If〜もしもの話〜ルリと切って落とされた幕 その3

「なぁ」

「何ですか?」

枯れそうな声でルリが答える。結局掃除は終わったものの、時間は一人でやる時の2倍はかかった気分である。そして今2人がいるのは学園の屋上。ゆうやけこやけの赤とんぼーー

「お前って何で俺のところに来たんだ?」

「え…」

ハクリの何気ない質問に、ルリは呆気に取られてしまった。そんなルリに気が付かず、ハクリは話を続ける。
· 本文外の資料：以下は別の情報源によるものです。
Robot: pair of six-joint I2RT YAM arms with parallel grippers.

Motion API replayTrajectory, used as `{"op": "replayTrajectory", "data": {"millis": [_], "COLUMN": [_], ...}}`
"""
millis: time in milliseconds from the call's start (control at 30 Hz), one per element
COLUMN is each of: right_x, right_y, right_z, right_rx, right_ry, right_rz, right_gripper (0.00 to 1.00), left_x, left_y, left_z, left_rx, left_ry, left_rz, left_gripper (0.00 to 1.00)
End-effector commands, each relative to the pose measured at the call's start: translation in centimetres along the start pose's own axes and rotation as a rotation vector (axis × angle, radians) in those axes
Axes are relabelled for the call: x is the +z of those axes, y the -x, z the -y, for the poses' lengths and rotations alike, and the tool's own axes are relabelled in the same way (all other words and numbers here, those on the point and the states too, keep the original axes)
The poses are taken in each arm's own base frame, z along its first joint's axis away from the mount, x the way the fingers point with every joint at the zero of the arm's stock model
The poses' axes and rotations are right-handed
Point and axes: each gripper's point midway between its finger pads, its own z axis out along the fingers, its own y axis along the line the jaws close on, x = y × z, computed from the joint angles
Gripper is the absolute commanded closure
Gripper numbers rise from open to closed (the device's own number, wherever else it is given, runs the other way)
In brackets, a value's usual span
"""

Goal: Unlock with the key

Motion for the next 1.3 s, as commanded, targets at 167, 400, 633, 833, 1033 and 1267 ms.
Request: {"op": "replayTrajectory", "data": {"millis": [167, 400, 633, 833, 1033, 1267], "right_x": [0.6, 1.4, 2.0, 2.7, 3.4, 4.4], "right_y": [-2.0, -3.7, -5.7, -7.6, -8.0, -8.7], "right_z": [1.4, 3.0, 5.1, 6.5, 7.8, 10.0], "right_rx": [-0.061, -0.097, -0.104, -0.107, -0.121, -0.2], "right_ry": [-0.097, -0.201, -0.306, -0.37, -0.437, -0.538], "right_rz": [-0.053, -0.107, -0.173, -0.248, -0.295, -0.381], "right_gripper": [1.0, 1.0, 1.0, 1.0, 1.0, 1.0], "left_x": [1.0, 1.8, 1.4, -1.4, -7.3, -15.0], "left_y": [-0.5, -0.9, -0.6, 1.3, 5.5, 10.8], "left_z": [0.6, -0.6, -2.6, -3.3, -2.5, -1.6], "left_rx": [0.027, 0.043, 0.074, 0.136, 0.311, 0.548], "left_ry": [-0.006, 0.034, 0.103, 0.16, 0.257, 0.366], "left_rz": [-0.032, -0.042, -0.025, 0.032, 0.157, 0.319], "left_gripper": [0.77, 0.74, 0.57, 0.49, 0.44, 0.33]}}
「いや、あの日お前が来てから何となくここまで来たけどさ、実際ルリが俺の所に来た理由がまだ分からないというかさ…その…なんというか……」

「……そうですね。私がマスターを選んだのは……」

ルリはそこで言葉を詰まらせる。今のハクリに、この対応の意味は理解できない…いや、理解する時ではないという方が正しい。

「…私が……私が」

「……」

さすがのハクリも何かを察したようで、見つめていた夕焼けに背を向け、階段へと向かう。

「…まぁいいけどさ。俺は今のこの生活に満足してるし、何より俺を迎えに来てくれたお前に感謝してるしな」

「マスター…」

「さ、早くヤヨイ先生に謝りに行こうぜ。さっきの口論でまた壷割っちゃったのは上手く誤魔化してさ」

「……はい!」

夕焼けに照らされた雫。ルリは我が主の元へ駆け抜けていく。